Filter the entries below, keeping only lines with "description".
___ Records for processing
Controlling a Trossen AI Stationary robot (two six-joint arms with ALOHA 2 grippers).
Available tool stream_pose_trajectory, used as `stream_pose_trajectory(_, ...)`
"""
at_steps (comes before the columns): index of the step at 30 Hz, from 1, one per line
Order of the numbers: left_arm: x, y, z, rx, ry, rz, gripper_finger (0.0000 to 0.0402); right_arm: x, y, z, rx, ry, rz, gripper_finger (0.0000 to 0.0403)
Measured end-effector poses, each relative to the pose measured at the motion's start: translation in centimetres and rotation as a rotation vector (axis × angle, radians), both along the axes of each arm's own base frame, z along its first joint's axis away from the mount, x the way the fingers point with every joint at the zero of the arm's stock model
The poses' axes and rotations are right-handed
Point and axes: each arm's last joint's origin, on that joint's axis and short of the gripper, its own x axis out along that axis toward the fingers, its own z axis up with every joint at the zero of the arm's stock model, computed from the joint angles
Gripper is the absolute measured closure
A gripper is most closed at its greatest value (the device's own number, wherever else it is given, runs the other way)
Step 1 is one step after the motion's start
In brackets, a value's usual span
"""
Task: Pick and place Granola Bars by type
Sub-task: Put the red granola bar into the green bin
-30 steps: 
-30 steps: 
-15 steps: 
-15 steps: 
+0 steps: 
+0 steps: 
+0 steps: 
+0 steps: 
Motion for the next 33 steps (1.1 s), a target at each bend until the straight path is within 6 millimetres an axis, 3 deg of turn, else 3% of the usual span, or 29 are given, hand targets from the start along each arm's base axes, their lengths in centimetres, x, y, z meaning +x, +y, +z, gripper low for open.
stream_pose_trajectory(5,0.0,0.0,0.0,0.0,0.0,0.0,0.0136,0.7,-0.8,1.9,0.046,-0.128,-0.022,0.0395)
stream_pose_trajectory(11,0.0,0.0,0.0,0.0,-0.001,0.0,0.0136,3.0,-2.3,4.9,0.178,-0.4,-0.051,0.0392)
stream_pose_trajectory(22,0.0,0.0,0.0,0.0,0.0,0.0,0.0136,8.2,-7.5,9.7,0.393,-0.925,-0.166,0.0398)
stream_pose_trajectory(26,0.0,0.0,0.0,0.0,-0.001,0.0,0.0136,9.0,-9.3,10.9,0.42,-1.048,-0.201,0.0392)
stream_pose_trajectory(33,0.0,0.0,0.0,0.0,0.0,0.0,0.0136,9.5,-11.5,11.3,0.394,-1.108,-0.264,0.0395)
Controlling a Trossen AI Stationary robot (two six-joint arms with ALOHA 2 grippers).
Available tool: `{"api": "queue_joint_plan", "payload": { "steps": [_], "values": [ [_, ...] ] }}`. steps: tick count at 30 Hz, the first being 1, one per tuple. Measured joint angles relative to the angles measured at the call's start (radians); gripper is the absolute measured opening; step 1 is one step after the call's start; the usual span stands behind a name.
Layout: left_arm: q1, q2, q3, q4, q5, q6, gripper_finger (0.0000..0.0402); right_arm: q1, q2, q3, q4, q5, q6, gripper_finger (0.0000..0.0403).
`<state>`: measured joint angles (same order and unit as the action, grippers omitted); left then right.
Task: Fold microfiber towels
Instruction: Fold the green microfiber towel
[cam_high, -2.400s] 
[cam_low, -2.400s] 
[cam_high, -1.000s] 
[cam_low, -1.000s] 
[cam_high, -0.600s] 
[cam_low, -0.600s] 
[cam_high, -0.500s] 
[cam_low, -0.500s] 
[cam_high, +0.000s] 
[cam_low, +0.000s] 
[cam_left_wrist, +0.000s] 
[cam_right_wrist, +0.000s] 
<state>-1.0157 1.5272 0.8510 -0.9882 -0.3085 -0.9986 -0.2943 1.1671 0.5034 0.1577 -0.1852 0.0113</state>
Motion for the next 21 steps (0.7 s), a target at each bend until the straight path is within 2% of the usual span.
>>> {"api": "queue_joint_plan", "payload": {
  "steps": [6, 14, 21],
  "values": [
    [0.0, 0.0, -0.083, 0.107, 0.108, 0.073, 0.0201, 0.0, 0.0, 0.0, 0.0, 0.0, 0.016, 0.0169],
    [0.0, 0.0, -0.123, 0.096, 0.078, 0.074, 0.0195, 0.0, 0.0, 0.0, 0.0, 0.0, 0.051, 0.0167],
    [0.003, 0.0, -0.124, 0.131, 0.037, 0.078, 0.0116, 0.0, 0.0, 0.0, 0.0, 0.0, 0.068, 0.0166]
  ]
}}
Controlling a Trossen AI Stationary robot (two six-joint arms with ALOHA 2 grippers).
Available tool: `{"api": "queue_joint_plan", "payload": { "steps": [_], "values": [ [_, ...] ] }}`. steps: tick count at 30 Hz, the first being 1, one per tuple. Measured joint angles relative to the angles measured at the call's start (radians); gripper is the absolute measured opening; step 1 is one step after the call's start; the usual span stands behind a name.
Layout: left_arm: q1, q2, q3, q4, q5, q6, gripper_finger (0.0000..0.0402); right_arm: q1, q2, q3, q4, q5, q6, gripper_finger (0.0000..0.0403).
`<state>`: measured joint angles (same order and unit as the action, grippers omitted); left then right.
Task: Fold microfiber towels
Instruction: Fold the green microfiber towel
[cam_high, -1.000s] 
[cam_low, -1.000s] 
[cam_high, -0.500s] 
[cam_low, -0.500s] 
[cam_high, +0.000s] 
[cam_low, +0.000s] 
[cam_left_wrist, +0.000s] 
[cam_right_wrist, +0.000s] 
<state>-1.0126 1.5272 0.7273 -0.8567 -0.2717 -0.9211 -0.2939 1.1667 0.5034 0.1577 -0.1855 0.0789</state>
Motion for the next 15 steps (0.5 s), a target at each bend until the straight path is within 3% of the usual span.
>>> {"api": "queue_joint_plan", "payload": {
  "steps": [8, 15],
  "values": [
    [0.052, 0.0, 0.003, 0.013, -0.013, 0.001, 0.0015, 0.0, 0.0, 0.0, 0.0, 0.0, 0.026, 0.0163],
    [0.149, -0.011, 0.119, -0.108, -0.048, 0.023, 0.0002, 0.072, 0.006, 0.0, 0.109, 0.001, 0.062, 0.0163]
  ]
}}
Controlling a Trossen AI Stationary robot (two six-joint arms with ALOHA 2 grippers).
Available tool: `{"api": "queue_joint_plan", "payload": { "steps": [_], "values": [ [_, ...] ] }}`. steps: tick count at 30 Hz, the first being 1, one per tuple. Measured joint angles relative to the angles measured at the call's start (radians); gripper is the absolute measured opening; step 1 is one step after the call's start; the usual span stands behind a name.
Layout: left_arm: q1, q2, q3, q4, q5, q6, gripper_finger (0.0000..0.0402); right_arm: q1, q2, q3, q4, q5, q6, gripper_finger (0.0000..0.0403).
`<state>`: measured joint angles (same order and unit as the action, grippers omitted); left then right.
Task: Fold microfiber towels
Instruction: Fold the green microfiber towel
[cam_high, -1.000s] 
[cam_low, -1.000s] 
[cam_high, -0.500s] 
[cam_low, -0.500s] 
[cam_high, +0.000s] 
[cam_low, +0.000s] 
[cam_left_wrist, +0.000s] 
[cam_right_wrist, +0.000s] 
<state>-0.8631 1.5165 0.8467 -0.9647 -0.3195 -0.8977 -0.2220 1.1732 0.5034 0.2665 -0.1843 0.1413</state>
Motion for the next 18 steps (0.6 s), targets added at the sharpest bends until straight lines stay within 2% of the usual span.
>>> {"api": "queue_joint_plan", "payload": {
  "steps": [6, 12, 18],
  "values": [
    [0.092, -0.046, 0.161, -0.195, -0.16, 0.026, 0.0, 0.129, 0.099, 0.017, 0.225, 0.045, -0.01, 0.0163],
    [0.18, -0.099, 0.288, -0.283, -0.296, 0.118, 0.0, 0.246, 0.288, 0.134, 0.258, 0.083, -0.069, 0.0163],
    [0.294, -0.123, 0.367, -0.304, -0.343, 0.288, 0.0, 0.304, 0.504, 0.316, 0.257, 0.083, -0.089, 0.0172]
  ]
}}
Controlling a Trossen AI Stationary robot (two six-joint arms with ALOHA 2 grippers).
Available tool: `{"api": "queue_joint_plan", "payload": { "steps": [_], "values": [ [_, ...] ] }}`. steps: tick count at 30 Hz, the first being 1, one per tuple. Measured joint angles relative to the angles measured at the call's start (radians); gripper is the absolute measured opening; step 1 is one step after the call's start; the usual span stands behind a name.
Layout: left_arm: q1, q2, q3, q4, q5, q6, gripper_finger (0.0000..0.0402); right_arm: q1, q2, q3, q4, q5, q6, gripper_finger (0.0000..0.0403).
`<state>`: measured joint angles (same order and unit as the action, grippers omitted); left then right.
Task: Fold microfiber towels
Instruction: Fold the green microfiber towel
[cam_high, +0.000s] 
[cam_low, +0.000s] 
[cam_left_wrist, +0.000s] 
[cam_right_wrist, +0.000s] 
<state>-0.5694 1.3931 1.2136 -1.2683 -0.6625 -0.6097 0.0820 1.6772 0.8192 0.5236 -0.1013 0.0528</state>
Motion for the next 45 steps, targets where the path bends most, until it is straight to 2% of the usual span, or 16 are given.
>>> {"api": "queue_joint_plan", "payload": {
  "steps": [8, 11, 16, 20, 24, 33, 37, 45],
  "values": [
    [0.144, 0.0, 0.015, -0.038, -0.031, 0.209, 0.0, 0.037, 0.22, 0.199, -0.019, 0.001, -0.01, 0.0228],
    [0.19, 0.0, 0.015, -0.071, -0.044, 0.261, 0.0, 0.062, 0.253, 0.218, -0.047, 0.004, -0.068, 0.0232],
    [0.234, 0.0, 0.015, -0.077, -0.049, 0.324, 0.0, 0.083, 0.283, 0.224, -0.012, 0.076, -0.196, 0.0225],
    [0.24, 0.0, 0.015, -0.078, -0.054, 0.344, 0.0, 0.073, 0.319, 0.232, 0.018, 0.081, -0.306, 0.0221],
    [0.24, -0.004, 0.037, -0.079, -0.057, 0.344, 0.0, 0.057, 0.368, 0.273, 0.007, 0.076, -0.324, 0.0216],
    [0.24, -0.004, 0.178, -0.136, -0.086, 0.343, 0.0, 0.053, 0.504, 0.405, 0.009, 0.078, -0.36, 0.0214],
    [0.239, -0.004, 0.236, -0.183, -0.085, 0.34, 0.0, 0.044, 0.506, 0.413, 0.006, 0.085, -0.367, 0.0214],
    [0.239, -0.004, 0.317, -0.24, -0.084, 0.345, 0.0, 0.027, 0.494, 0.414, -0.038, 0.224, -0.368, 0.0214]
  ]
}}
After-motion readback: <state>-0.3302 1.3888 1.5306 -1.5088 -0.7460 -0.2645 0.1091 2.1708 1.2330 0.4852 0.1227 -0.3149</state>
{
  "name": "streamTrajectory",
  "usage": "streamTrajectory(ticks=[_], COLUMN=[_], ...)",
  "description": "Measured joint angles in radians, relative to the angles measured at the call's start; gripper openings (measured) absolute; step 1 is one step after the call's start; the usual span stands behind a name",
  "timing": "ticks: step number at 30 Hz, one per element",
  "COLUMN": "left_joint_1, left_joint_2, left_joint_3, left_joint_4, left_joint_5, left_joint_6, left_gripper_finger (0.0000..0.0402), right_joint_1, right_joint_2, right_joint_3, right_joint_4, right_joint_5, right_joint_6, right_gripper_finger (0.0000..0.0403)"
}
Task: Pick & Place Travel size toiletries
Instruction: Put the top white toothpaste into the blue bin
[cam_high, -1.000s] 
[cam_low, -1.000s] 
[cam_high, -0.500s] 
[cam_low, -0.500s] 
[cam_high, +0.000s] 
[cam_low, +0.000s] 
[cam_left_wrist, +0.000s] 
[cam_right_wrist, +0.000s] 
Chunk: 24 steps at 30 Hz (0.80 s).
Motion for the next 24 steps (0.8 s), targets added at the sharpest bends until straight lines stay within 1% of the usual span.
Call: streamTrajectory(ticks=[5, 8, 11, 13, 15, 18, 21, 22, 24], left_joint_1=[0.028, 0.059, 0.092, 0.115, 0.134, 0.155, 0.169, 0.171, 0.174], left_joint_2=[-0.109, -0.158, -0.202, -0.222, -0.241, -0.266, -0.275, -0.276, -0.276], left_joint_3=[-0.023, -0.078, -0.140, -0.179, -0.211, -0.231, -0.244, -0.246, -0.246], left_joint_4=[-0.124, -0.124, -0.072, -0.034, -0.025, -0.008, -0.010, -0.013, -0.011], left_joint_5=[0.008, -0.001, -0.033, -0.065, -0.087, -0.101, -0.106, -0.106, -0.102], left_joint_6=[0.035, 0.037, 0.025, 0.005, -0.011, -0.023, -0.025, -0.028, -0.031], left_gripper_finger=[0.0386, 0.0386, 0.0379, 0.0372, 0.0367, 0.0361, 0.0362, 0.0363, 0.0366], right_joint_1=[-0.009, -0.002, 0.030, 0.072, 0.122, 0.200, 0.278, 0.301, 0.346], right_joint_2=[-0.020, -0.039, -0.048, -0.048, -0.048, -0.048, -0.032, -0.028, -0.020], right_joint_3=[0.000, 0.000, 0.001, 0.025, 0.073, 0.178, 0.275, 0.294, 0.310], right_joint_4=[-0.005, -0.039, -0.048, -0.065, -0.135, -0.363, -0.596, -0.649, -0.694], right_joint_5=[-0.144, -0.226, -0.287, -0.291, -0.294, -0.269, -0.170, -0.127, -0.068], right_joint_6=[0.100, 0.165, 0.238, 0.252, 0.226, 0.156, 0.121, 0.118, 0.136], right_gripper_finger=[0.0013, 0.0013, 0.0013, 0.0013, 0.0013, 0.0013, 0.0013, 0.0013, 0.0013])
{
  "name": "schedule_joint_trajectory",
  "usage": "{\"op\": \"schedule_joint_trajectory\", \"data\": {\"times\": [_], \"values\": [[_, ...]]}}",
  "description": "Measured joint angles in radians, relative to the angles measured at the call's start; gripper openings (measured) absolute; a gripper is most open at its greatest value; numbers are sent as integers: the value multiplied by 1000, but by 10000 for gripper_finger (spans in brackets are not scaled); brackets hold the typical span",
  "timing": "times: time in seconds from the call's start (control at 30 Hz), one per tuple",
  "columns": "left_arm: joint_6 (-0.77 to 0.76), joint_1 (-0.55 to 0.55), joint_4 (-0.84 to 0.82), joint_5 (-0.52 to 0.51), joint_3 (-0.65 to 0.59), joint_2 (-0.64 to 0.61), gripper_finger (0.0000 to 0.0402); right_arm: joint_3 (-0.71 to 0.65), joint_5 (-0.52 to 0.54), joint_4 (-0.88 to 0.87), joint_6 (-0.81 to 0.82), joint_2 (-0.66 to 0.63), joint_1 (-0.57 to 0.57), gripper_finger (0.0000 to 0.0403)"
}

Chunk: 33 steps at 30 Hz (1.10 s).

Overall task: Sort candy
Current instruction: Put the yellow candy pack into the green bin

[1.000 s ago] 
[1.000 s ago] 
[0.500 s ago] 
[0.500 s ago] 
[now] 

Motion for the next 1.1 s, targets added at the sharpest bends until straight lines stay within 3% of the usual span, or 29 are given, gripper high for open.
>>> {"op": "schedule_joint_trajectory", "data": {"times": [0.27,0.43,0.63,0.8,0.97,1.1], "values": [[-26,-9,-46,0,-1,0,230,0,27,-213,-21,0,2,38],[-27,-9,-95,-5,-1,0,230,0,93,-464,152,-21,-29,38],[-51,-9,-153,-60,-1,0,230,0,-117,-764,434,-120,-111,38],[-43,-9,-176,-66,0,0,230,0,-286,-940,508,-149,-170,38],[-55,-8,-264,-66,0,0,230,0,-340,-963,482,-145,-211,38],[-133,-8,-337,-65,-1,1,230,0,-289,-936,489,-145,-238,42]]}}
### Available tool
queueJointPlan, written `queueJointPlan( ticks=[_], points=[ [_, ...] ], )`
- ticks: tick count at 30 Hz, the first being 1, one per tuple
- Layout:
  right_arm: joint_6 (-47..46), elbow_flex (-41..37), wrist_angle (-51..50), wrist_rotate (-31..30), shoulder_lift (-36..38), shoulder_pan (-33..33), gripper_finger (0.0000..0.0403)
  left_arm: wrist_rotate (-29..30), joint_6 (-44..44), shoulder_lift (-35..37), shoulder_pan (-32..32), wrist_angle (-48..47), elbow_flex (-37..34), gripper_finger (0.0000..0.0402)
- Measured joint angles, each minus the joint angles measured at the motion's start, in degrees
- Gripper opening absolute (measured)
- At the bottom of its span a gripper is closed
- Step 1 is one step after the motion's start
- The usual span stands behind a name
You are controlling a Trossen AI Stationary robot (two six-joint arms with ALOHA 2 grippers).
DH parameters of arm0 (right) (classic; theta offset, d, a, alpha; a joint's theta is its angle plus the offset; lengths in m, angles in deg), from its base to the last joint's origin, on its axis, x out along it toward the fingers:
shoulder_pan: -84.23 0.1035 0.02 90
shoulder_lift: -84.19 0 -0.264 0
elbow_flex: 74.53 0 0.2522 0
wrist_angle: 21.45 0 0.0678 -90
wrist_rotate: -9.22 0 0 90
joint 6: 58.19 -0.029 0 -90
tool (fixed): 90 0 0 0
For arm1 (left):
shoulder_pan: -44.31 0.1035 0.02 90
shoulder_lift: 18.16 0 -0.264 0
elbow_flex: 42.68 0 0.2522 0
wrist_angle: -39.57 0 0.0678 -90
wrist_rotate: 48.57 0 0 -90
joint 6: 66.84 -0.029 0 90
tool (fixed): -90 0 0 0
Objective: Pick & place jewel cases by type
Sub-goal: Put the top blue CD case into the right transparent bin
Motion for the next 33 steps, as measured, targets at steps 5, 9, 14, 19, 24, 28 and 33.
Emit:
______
Written answer:
  "description": "Measured joint angles in radians, relative to the angles measured at the call's start; gripper openings (measured) absolute; step 1 is one step after the call's start; the usual span stands behind a name",
  "description": "Measured joint angles in radians, relative to the angles measured at the call's start; gripper openings (measured) absolute; a gripper is most open at its greatest value; numbers are sent as integers: the value multiplied by 1000, but by 10000 for gripper_finger (spans in brackets are not scaled); brackets hold the typical span",

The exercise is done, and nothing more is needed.